The deal gives LVMH’s billionaire owner Bernard Arnault a bigger slice of one of the fastest growing luxury sectors.
He said Tiffany had an “unparalleled heritage” and fitted with its other brands, Louis Vuitton and Bulgari.
Tiffany has suffered falling jewellery sales, hit by lower spending by tourists and a strong US dollar.
Tiffany is something of a New York institution and its flagship store is next to Trump Tower on 5th Avenue. The company hit global fame after being featured in the 1961 Audrey Hepburn film Breakfast at Tiffany’s.
Founded in 1837, it employs more than 14,000 people and operates about 300 stores.
Mr Arnault has coveted the business since buying the Bulgari brand in 2011 for $5.2bn. The Tiffany acquisition is LVMH’s biggest deal.
“We have an immense respect and admiration for Tiffany and intend to develop this jewel with the same dedication and commitment that we have applied to each and every one of our Maisons [brand houses],” he said.
LVMH has 75 brands, 156,000 employees and a network of more than 4,590 stores. Other brands include Kenzo, Tag Heuer, Dom Pérignon, Moet & Chandon, and Christian Dior.
“We will be proud to have Tiffany sit alongside our iconic brands and look forward to ensuring that Tiffany continues to thrive for centuries to come,” Mr Arnault said.
Known for its signature robin’s-egg blue packaging, Tiffany rebuffed LVMH’s initial advance made just five weeks ago, arguing it significantly undervalued the company.
The deal values each Tiffany share at $135 in cash and is higher than the initial offer of $120 a share – which valued the business at $14.5bn.
Roger Farah, chairman of Tiffany, said the board had concluded this deal “provides an exciting path forward with a group that appreciates and will invest in Tiffany’s unique assets and strong human capital”.
The brand is associated with diamond rings but it has lost its appeal in recent years, according to Fiona Cincotta, market analyst at City Index,
She told the BBC’s Today programme that there had been a “changing of the times”.

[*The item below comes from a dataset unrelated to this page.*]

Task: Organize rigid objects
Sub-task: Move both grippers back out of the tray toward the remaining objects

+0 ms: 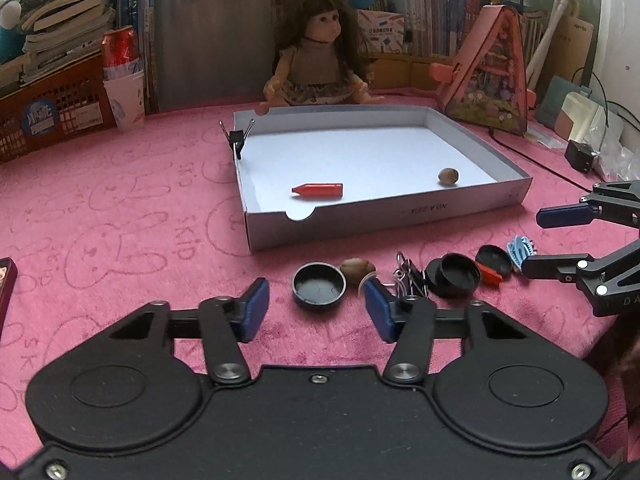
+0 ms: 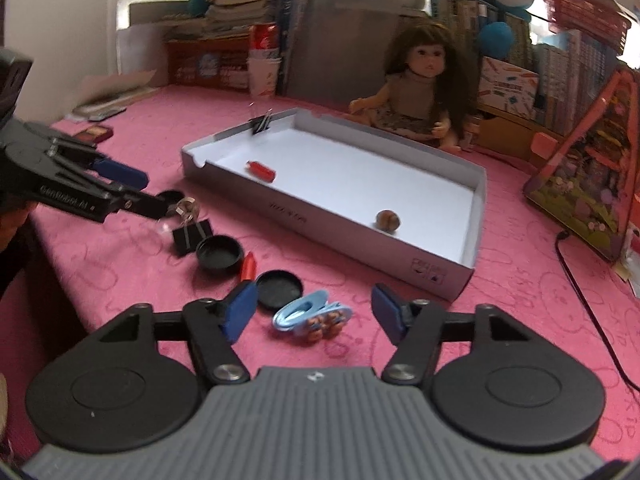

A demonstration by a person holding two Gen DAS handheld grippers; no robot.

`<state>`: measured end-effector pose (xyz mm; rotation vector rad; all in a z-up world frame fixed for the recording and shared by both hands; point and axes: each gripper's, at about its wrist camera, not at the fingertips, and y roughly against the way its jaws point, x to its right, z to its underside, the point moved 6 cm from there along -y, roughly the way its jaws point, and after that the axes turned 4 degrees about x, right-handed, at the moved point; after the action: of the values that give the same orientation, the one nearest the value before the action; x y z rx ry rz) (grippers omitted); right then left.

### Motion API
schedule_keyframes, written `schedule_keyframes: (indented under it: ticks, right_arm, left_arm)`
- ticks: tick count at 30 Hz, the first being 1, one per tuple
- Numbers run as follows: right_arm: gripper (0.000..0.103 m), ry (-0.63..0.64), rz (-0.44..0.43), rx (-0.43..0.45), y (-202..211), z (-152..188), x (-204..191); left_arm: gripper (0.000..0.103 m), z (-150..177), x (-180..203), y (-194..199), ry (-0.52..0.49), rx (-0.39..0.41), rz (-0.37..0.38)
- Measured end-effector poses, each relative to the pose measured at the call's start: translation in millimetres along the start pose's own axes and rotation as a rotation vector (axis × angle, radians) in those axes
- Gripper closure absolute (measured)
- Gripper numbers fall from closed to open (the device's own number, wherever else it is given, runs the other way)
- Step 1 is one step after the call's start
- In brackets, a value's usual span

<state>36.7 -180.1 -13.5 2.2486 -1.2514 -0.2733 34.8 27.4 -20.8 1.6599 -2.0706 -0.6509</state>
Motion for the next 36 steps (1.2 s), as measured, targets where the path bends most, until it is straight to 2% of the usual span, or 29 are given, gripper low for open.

“It’s not quite keeping up with millennials so it just needs a re-boost and a re-brand,” she said.
LVMH has experience of revitalising businesses. She mentioned jeweller Bulgari, which when LVMH took it over in 2011 had operating margins of 8%. These have now widened 25% on double the sales.
“This something that LVMH appears to do very well… this is a real turnaround story,” she said.
Jewellery was one of the strongest performing areas of the luxury industry in 2018, according to consultancy Bain & Co, which forecast that comparable sales in the $20bn global market were expected to rise by 7% this year.
This has encouraged firms to expand in the sector. Luxury goods firm Kering has launched high-end jewellery lines for its fashion brand Gucci, while Switzerland’s Richemont – a sector leader with labels such as Cartier – recently bought Italy’s Buccellati.
As part of its push for a bigger share of the US market, LVMH has opened a factory in south Texas. The plant was officially inaugurated last month in a ceremony attended by Mr Arnault and US President Donald Trump and his daughter Ivanka.